##### TASK INPUT

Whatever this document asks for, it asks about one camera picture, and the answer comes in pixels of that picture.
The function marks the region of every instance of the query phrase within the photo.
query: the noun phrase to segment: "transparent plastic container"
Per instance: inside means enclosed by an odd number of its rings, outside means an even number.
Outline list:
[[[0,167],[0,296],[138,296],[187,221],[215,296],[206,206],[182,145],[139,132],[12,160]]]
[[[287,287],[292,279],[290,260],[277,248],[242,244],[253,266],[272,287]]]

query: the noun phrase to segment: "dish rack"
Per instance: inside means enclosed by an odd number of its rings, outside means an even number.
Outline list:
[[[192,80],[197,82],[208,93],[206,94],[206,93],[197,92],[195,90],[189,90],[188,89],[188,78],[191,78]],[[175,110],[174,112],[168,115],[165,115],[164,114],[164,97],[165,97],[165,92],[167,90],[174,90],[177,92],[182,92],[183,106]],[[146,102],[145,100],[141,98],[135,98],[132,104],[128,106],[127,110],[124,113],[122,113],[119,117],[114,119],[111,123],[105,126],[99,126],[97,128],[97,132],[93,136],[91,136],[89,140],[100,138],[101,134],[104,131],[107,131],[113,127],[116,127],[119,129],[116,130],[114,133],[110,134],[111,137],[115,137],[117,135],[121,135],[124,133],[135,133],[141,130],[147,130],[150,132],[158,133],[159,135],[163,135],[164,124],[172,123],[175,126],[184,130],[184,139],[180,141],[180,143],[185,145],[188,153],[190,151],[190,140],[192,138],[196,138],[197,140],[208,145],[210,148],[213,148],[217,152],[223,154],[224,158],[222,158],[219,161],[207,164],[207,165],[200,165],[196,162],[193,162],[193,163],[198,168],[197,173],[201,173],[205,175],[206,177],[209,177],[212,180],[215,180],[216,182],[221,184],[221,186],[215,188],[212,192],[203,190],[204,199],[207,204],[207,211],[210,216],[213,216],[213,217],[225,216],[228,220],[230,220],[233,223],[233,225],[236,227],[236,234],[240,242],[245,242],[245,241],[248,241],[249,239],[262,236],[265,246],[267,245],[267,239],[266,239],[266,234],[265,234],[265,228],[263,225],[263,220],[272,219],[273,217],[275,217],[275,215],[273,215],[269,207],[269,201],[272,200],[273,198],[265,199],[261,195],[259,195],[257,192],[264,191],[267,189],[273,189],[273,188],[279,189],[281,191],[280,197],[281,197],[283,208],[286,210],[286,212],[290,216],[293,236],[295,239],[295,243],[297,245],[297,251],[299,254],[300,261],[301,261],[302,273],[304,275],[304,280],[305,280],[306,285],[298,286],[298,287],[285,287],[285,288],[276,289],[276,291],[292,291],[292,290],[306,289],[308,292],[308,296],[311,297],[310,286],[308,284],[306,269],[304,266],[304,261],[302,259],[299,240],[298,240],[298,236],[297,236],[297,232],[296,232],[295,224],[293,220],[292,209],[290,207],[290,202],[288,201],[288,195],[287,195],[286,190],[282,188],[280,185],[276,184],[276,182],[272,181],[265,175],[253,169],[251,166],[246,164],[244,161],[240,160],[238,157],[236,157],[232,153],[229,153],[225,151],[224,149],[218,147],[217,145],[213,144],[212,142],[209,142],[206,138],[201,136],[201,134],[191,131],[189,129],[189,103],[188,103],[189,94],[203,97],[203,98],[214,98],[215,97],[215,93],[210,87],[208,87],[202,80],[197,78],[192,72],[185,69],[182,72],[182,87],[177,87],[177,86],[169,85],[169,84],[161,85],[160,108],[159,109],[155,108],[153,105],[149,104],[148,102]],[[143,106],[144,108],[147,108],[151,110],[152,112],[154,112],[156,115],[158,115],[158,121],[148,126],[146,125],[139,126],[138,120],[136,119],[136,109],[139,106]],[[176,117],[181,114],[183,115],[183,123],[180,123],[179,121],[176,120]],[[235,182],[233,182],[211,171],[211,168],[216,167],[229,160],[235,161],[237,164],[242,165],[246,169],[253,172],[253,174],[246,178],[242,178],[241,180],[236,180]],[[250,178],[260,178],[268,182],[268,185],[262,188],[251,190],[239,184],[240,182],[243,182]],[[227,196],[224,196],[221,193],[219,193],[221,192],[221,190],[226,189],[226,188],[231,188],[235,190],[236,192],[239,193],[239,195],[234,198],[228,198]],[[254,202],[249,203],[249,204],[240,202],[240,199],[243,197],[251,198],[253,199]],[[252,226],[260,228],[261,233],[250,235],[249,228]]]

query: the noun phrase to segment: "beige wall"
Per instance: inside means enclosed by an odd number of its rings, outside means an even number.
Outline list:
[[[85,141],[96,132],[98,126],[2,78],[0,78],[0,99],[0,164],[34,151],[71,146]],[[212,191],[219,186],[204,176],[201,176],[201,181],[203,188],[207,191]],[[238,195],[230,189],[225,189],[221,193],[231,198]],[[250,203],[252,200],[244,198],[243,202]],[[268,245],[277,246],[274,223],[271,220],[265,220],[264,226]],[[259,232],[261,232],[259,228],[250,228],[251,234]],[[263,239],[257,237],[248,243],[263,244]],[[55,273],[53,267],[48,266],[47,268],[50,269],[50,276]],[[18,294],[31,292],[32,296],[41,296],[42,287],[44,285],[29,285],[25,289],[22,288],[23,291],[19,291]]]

##########

**EXERCISE DIRECTIONS**
Reproduce each line of the records in which the word "noun" appears.

**SOLVED EXERCISE**
query: the noun phrase to segment: "transparent plastic container"
query: the noun phrase to segment: "dish rack"
query: the noun phrase to segment: "beige wall"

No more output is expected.